Justine Ettler (born 1965) is an Australian author who is best known for her 1995 novel, The River Ophelia, which was shortlisted for the 1995 Aurealis Awards for Excellence in Australian Speculative Fiction - Horror Division - Best Novel. She is a seminal figure in Australian "grunge fiction" or "dirty realism" literature of the mid-1990s and was labelled 'The Empress of Grunge'. Her second published novel is Marilyn's Almost Terminal New York Adventure (1996) but technically it is her first novel as she wrote Marilyn's Almost Terminal New York Adventure novel before she wrote The River Ophelia. She has also worked as a literary reviewer for newspapers such as The Observer, The Sydney Morning Herald, a teacher, and academic.

The River Ophelia caught the public's attention due to its striking cover of a nude woman in black and white photography and the marketing of the book was widely discussed in literary circles. All of the major Australian newspapers like The Australian, The Sydney Morning Herald, and The Age featured prominent reviews and Ettler herself soon became 'news' and she appeared on television and was even interviewed by popular magazines like Who Weekly. Over 50,000 copies of the novel were sold in a market where 5,000 is considered a best-seller.

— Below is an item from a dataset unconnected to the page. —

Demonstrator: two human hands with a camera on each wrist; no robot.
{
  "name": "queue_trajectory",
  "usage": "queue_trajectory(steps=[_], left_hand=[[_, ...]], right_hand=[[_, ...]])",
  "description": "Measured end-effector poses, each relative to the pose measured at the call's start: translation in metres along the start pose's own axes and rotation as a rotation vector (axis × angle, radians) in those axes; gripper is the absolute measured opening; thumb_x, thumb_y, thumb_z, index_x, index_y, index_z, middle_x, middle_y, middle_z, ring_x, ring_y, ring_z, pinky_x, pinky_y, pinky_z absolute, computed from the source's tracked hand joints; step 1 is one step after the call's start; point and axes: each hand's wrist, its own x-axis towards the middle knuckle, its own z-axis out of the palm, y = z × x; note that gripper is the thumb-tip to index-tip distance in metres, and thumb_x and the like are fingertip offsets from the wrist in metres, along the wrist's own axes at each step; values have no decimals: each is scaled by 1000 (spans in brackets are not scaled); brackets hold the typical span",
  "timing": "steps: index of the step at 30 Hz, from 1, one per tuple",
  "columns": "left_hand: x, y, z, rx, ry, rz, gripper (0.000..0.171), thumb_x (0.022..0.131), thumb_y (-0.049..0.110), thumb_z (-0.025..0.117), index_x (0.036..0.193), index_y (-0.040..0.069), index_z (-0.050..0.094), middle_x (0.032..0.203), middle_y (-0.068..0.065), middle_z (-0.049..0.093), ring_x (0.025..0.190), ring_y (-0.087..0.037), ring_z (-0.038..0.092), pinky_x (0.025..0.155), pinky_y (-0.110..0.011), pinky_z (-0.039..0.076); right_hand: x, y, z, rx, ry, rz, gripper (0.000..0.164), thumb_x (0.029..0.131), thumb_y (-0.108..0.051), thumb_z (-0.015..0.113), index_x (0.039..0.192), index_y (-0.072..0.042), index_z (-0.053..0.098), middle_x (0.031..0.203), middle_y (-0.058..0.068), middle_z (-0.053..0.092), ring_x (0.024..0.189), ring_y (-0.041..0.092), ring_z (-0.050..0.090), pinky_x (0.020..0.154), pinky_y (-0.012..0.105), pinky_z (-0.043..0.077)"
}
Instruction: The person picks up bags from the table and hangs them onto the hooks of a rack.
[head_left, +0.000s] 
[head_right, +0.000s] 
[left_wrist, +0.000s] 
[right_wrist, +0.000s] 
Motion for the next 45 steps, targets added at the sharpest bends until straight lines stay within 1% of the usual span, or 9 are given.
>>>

The novel has also attracted significant scholarly attention with the novel now recognised as a significant "grunge" text (although that term and that genre are contested) and a notable example of a feminist text featuring erotic (some would say 'pornographic') content and this has been widely debated in literary circles with particular reference to the concept of abject bodies and abjection. Ettler herself describes the novel as a 'postmodern parody' rather than 'grunge'.

In October 2017, Ettler re-released The River Ophelia in e-book format with an Author's Note and an Introduction analyzing the original reception of the novel.

In April 2018, Ettler had a new novel published in May 2018 named Bohemia Beach (Transit Lounge, 2018).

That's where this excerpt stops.